## What is needed
Find all the lines in the entries below that hold the word "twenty" and copy them.

====== Input data

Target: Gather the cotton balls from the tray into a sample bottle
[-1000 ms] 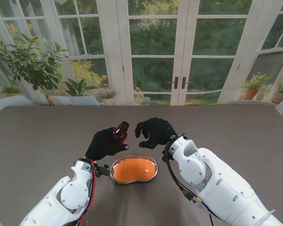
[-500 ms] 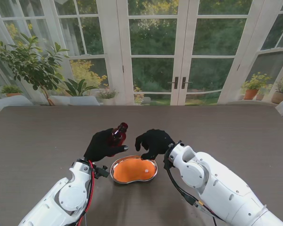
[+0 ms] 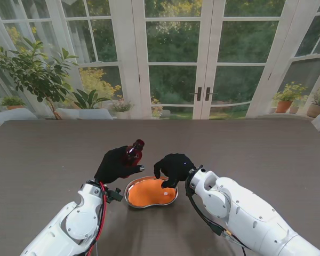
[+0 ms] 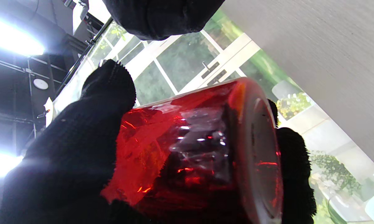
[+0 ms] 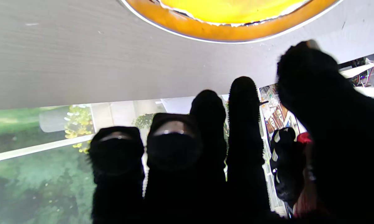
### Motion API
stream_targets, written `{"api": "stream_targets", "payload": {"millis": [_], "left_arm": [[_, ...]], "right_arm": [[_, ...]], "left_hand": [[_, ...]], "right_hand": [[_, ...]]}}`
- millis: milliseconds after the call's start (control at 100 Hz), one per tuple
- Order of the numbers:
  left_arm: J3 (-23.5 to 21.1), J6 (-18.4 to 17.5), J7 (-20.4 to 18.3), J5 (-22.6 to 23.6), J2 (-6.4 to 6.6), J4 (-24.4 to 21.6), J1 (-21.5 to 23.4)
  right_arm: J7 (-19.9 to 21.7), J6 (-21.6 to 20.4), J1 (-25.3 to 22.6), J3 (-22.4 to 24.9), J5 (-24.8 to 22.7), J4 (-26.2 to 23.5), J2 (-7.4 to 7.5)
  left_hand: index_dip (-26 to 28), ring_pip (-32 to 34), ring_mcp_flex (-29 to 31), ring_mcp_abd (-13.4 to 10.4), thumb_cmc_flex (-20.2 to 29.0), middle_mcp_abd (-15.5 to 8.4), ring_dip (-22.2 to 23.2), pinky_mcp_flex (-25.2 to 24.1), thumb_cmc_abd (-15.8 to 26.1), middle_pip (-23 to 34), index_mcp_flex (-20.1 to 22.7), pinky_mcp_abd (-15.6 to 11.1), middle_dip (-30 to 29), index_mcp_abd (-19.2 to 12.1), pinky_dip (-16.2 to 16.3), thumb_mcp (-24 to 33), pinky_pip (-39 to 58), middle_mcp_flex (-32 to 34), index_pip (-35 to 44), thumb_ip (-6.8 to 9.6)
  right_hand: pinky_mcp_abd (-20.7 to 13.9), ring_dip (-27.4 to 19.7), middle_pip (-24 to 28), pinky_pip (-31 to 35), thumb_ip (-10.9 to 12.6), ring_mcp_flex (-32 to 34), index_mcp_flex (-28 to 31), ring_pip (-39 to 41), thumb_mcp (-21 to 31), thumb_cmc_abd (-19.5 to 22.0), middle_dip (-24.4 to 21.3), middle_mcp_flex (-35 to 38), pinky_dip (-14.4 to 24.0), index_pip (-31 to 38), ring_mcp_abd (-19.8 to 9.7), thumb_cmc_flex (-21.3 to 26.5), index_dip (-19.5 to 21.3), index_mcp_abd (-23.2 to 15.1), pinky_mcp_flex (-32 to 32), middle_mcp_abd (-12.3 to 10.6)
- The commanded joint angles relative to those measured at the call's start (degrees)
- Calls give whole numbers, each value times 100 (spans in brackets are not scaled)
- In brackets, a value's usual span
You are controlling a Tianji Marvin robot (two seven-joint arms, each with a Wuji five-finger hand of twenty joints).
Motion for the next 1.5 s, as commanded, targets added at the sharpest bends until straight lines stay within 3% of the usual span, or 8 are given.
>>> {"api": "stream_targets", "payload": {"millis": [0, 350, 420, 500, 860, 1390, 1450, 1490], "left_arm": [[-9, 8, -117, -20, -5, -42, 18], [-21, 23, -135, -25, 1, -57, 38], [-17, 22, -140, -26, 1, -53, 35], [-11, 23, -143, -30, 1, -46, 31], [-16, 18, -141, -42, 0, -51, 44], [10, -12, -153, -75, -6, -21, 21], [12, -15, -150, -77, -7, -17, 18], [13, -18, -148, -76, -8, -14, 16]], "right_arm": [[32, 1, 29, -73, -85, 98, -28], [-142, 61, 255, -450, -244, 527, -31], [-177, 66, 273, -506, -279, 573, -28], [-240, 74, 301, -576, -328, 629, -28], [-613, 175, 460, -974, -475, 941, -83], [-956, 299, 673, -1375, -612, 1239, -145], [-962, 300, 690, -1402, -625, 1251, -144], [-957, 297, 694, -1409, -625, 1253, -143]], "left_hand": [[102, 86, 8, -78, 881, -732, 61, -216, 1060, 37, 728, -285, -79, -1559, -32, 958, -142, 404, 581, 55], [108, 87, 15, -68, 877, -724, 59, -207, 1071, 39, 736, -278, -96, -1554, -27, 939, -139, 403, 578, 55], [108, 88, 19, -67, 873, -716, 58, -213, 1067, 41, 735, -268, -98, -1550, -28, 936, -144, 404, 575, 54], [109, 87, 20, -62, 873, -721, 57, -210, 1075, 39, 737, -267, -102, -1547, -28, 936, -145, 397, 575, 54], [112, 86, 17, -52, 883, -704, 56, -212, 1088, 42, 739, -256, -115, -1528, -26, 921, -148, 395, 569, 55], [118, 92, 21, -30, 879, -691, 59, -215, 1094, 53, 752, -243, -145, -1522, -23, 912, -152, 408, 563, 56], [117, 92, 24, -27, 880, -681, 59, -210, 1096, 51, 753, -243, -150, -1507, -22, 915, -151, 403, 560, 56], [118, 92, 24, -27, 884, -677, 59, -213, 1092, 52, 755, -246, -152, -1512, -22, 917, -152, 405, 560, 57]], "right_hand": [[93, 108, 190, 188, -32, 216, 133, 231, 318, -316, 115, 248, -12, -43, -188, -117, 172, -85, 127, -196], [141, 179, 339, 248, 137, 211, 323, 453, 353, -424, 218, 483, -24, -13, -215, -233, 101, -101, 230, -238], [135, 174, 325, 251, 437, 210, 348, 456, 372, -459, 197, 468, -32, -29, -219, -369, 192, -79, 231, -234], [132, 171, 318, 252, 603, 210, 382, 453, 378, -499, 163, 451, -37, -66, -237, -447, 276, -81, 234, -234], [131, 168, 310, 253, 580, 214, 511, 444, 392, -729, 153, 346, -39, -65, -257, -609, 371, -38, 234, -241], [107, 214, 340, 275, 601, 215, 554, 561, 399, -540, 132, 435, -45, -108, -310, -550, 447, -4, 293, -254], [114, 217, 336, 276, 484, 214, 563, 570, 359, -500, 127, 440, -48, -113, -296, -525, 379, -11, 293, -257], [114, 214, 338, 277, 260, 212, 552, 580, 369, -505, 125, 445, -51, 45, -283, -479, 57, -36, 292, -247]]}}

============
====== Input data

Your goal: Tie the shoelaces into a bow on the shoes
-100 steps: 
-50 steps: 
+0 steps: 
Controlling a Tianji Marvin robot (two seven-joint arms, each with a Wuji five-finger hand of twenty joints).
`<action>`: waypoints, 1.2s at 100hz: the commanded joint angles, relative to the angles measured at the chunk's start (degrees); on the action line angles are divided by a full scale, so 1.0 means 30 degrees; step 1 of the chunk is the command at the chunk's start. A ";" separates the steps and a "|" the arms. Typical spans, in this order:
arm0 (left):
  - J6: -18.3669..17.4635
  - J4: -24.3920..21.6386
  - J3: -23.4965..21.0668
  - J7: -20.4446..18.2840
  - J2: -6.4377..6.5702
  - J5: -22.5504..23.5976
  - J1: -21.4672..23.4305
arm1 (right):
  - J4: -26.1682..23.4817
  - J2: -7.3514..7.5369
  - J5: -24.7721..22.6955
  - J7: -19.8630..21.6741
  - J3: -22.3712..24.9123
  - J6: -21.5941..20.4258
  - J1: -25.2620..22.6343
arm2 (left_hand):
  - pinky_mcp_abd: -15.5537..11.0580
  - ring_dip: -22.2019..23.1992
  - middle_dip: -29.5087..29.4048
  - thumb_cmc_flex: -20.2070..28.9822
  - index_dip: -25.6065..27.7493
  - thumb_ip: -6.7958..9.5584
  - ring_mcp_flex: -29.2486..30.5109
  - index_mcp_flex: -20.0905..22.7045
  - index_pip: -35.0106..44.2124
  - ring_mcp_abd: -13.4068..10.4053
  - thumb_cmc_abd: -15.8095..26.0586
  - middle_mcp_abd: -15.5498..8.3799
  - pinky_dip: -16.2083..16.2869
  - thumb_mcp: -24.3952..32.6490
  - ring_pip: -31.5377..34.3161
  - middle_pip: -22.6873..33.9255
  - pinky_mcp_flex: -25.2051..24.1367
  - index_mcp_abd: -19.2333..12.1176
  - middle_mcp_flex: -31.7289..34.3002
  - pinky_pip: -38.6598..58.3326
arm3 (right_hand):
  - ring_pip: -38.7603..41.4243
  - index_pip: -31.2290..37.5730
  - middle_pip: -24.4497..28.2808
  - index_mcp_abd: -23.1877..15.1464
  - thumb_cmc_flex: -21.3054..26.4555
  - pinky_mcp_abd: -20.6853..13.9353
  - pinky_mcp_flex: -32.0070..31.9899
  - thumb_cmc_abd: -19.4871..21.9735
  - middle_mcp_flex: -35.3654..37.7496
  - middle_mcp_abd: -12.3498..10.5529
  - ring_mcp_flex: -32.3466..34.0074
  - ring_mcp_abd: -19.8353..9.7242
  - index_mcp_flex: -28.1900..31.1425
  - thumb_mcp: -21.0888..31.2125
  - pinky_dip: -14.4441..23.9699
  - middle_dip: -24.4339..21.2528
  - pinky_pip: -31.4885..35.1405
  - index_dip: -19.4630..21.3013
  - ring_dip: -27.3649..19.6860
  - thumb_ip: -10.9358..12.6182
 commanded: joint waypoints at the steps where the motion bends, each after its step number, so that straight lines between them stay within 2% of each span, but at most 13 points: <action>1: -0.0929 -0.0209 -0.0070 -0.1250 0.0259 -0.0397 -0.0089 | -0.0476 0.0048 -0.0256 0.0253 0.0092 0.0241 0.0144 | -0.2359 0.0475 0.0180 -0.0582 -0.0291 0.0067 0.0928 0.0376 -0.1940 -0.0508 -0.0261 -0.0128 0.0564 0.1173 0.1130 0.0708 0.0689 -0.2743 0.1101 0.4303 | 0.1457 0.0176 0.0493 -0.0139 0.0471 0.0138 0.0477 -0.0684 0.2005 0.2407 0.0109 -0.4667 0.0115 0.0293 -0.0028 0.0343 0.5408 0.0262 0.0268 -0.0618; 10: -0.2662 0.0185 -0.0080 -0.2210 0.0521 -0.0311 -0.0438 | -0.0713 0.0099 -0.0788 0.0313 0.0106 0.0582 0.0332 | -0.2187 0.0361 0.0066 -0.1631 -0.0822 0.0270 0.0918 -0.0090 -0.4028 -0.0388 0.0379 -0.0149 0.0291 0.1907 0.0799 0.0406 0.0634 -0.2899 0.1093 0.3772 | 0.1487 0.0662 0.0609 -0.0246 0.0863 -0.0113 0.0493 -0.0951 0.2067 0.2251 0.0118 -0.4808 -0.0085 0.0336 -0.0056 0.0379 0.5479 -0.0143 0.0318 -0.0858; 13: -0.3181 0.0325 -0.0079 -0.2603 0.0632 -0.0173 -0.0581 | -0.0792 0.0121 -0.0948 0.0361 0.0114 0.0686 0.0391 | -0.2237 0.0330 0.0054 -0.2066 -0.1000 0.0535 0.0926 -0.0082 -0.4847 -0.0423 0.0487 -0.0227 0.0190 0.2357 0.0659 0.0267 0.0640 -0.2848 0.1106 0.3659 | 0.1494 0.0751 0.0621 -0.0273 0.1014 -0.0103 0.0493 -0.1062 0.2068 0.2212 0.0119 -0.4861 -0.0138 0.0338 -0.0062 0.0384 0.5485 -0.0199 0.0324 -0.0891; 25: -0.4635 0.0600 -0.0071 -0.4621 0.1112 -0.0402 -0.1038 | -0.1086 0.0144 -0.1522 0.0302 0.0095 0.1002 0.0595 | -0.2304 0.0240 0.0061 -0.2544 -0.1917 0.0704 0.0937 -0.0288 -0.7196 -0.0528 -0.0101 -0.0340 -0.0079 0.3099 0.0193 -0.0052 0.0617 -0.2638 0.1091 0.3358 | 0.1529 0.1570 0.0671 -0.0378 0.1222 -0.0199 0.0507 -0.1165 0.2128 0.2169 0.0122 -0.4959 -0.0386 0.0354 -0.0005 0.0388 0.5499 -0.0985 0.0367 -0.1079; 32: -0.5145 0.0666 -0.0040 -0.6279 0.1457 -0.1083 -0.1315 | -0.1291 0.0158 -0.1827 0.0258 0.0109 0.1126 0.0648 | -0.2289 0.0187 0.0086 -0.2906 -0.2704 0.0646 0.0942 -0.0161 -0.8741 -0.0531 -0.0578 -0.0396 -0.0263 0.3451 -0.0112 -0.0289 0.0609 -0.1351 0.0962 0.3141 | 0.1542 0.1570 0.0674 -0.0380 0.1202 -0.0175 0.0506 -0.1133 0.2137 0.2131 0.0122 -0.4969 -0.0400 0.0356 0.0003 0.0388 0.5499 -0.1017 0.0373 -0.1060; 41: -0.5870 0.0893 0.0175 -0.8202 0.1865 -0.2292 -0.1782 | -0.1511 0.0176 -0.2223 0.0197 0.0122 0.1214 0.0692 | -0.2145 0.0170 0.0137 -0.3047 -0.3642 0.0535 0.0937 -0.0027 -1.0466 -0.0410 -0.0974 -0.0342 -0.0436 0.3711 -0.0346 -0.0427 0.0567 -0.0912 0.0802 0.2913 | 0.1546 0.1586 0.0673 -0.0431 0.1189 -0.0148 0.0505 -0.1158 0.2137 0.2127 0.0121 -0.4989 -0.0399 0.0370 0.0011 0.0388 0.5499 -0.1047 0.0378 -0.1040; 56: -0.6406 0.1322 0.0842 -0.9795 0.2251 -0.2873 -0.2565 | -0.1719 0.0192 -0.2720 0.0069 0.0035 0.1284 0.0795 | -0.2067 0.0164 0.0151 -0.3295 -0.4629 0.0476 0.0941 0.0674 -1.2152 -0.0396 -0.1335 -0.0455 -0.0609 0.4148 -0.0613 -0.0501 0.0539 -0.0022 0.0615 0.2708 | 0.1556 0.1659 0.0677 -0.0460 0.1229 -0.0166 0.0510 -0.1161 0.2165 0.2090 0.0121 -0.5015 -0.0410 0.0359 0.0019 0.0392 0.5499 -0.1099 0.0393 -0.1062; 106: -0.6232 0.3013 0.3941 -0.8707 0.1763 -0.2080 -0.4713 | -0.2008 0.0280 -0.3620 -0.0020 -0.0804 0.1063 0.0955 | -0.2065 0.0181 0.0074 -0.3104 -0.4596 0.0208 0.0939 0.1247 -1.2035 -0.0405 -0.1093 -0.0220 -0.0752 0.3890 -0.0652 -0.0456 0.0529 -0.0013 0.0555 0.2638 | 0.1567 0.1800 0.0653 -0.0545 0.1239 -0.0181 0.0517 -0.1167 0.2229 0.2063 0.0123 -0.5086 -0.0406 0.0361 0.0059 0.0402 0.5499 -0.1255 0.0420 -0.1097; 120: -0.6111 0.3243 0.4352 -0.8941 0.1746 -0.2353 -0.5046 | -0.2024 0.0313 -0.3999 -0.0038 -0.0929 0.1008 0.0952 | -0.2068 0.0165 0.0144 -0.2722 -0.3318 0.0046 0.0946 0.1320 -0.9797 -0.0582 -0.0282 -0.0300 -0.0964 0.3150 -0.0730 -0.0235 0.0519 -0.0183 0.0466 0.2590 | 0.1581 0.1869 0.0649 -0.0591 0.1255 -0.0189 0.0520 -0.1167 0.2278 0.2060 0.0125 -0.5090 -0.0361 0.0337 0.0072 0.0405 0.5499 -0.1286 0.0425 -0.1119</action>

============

## Problem solution
You are controlling a Tianji Marvin robot (two seven-joint arms, each with a Wuji five-finger hand of twenty joints).
Controlling a Tianji Marvin robot (two seven-joint arms, each with a Wuji five-finger hand of twenty joints).

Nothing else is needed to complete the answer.